Если хочешь оставаться успешным сочинителем жизненных историй, столкнешься с проблемой: даже лучшие эффекты притупляются. У зрителей тоже есть голова, и они уже заранее знают, что будет. И потом только зевают. Приходится все время повышать ставки. Десять трупов, сто трупов, тысяча трупов. Как тогда, когда появилось звуковое кино. Раньше люди радовались, если им выставляли шестерых девушек. А теперь их должно стать двадцать четыре или сорок восемь.
Всякая тема когда-нибудь обгладывается до костей. Но они находчивы, небесные драматурги судеб. Если чума больше не впечатляет, они изобретают Тридцатилетнюю войну. Или нацизм.
Чаще всего это продукт массового производства. Дюжина людей в одном падающем самолете. Но иногда они стараются. Может, им платят отдельную ставку за оригинальность зла. Может, господа Бога зовут Гугенберг.

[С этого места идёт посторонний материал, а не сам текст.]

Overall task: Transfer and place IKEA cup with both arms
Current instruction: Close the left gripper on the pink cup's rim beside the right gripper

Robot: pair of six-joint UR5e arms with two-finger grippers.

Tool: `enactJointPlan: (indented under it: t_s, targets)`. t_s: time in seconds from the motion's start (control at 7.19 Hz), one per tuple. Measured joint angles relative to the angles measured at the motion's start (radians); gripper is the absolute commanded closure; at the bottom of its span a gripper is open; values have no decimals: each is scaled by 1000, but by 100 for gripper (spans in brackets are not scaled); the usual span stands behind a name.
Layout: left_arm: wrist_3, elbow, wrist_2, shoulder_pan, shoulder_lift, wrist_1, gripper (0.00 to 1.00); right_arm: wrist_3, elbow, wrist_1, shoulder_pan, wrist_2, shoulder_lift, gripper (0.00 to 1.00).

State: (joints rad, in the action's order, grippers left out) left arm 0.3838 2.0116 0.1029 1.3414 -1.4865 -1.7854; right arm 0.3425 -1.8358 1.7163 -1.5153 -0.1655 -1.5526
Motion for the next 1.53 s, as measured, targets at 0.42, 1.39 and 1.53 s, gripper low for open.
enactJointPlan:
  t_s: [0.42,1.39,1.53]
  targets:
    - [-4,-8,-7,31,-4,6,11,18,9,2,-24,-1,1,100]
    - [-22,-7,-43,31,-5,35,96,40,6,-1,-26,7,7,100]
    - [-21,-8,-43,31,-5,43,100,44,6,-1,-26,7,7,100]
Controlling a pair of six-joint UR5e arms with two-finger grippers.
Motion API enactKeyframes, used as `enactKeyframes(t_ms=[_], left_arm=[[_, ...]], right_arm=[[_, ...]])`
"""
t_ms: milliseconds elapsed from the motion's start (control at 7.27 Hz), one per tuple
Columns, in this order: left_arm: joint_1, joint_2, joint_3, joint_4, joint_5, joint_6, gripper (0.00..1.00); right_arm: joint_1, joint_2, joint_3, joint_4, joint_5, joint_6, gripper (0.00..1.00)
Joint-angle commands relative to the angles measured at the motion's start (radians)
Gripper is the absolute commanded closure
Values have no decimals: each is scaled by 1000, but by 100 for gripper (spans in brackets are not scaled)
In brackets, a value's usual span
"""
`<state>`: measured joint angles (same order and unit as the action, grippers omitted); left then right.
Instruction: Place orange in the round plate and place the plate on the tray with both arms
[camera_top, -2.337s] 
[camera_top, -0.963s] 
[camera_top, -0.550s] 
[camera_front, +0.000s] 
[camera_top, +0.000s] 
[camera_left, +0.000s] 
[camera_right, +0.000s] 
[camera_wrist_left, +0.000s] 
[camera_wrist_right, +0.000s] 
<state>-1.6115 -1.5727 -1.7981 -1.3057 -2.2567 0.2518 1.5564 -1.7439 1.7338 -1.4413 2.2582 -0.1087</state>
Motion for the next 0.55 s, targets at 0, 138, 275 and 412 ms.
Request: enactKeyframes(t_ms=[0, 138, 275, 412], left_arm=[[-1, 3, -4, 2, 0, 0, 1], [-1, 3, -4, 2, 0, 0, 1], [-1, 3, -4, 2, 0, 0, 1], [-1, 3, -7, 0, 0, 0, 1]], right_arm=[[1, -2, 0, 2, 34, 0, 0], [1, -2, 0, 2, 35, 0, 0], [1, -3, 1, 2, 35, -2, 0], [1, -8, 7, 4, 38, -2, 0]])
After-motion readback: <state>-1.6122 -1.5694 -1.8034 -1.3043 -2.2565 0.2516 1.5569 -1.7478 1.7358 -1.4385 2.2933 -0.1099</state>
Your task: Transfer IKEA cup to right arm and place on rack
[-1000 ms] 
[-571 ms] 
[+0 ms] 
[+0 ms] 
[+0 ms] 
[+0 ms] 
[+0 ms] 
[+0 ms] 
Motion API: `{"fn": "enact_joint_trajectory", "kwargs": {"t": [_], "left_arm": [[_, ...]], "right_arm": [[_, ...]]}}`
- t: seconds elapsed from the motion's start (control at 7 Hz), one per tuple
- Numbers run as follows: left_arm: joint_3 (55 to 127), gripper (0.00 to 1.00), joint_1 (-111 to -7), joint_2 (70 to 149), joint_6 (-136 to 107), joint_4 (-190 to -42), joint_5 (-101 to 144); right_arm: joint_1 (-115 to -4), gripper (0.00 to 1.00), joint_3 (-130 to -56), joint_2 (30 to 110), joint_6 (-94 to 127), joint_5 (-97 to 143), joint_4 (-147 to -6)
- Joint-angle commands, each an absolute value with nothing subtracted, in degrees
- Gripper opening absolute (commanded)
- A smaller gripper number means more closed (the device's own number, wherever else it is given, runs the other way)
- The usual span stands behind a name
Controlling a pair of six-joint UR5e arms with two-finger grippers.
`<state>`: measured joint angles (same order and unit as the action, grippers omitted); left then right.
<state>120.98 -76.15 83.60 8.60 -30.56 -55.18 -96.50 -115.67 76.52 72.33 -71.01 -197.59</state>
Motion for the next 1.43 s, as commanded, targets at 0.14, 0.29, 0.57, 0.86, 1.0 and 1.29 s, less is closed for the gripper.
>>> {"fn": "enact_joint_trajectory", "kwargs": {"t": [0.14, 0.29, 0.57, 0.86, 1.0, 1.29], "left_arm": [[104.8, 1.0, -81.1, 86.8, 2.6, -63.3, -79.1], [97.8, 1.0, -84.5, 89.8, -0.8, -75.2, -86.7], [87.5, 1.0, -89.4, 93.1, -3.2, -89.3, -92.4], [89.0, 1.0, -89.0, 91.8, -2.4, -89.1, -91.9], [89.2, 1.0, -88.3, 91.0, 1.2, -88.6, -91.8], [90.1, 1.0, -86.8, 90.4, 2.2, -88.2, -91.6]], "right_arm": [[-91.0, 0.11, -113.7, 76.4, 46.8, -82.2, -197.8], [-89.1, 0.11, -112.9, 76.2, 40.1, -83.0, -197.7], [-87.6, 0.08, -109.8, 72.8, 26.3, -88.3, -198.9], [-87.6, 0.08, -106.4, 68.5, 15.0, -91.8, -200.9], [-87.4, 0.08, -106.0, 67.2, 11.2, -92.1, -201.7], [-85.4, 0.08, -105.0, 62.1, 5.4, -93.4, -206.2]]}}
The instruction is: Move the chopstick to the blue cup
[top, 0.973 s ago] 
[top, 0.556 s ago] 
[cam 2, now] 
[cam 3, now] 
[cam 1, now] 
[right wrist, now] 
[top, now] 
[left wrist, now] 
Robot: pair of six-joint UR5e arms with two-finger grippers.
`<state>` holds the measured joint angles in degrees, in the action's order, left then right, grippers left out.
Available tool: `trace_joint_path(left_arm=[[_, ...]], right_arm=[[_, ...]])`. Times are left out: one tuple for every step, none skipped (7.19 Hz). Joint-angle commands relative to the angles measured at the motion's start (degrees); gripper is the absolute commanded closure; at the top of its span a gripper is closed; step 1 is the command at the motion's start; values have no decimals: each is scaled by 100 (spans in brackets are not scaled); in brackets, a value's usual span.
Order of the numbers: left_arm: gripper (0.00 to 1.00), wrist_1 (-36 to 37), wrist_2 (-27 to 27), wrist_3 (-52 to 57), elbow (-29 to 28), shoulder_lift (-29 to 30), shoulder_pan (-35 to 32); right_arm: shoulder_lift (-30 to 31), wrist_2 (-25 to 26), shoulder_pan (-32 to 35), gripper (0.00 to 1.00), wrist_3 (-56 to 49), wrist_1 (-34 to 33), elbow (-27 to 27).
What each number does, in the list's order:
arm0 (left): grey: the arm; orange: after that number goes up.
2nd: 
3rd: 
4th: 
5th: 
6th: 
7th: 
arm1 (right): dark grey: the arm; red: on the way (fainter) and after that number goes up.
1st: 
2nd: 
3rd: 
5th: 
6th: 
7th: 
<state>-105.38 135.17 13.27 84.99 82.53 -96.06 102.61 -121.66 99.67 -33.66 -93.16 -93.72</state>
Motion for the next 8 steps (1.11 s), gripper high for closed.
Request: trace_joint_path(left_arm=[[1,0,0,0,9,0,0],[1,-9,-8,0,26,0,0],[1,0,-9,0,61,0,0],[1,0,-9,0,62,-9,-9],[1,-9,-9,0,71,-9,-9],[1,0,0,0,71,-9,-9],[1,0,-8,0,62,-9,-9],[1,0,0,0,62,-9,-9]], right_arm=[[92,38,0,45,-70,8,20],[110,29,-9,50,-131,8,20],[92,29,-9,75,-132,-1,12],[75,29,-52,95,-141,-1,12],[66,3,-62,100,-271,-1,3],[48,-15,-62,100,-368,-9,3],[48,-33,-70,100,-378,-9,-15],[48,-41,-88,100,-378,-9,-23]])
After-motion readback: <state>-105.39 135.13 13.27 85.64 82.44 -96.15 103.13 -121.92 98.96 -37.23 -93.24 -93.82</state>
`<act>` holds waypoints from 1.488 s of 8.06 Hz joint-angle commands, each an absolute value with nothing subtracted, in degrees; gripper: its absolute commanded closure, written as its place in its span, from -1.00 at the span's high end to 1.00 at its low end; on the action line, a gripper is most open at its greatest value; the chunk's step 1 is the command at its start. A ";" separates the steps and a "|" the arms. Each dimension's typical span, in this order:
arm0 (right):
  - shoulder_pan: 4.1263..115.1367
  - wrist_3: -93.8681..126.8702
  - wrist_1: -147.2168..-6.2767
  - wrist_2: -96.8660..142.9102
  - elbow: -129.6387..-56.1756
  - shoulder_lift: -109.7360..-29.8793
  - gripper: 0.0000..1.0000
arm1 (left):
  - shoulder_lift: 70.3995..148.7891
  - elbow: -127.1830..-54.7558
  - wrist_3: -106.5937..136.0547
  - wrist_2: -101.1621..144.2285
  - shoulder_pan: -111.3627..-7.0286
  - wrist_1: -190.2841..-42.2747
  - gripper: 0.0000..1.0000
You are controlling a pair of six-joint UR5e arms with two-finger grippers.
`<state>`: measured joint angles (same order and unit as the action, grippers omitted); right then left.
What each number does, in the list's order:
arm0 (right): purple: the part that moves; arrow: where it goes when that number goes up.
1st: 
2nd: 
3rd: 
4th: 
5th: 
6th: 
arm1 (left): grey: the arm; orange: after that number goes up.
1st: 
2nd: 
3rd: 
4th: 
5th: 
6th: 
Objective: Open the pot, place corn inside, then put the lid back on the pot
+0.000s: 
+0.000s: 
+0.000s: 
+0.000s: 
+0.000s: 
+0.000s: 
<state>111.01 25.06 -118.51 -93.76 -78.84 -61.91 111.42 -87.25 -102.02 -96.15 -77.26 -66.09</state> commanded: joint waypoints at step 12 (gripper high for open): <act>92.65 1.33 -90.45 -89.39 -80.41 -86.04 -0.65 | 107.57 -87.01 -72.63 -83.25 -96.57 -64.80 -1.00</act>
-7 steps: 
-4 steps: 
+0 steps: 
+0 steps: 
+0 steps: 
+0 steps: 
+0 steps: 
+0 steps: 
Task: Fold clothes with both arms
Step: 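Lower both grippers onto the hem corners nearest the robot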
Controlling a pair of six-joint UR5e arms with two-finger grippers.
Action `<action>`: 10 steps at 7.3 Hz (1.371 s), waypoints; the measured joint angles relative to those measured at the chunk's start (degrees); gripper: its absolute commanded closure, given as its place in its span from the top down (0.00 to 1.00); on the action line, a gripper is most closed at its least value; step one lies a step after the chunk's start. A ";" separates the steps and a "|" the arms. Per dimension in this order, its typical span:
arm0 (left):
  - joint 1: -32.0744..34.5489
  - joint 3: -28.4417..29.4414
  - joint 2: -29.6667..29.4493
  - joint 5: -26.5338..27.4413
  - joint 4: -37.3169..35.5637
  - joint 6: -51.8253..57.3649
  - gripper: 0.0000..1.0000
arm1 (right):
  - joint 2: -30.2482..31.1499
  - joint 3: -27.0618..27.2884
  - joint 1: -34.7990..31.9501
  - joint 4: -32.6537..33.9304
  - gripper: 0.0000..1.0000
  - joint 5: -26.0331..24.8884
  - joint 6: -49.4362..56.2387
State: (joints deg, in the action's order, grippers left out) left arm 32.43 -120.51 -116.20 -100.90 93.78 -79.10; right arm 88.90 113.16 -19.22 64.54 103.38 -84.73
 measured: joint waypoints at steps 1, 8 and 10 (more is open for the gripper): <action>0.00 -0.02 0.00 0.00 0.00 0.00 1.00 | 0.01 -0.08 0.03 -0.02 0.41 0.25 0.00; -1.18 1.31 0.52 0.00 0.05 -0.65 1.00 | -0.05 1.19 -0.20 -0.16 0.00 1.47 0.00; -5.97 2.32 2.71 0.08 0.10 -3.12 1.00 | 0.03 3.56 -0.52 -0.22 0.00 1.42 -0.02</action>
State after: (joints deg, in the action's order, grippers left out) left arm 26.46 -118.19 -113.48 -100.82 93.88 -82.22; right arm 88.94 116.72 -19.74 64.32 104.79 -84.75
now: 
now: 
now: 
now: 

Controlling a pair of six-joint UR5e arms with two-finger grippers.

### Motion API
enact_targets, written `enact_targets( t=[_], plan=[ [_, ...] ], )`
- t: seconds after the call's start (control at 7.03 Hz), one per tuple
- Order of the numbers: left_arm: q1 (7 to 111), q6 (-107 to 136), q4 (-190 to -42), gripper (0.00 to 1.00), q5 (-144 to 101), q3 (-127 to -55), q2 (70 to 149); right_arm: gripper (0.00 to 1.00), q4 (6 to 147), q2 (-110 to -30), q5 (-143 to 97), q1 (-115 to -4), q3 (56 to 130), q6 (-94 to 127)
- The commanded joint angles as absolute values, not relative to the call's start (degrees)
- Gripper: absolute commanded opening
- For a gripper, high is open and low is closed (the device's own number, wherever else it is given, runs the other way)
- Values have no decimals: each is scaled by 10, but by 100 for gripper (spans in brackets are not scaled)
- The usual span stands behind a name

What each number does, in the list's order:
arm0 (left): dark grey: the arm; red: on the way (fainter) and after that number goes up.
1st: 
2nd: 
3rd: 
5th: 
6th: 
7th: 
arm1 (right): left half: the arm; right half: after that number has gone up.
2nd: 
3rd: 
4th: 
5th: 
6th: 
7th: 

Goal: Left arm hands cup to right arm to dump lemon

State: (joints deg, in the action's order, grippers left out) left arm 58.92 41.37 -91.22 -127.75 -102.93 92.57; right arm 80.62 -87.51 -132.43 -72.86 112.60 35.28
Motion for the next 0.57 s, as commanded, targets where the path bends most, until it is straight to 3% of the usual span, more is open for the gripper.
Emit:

Кто бы ни был сочинителем истории моей жизни, он дрянь и сволочь. Но в известной избретательности ему не откажешь. Одно это дело с моим аппетитом. Это ж надо было до такого додуматься. Сперва при помощи трюка позаботиться о том, чтобы исполнитель главной роли испытывал неутолимый голод, а потом поместить его в ситуацию, где нечего жрать. Шаром покати. Многовато затрат на этот эффект, я считаю. Неужто так необходимо было, чтобы сразу и Вестерборк, и Терезин — лишь бы превратить меня в скотину. Это можно было решить и более элегантно. Но он наверняка сорвал за это аплодисменты на своем облаке.
То, что пришло ему в голову в отношении моего брюха, в Америке называют running gag. Поначалу совсем тощий, потом довольно толстый, а в последней сцене лишняя кожа свисает с тела пустым мешком.
Ха-ха-ха.
Кто бы там меня ни писал, кто бы ни сочинял этот чертов сценарий, в котором мне досталась роль, — зачем вы втянули сюда Ольгу? Уж она-то заслуживает счастливого конца.
Безумно веселый running gag с моим толстеющим животом нашел свое продолжение, когда я в 1917 году был вторично призван на военную службу. Уже не в действующую армию, а в санитарные войска. Я должен был явиться в униформе, и офицер по призыву посмотрел поверх очков на мой брючный ремень, который уже не застегивался, и сказал:
— Кажется, на гражданке вам жилось неплохо.
В кино в этом месте громкий хохот.
От прохождения медкомиссии меня избавили. Из моих бумаг было известно, чего у меня не хватает. Совершенно буквально: отсутствует. И я был не обыкновенным призывником, а почти готовым врачом.
Теоретически.
Я только что сдал мой первый медицинский госэкзамен. Этот экзамен был таким же театром абсурда, как тогда выпускные экзамены в гимназии. Без госэкзамена они не могли допустить человека из санитарной службы к раненым, а люди им были нужны безотлагательно. Какой сюрприз: мы все как один сдали этот экзамен. Чтобы провалиться, надо было искать слепую кишку под коленной чашечкой.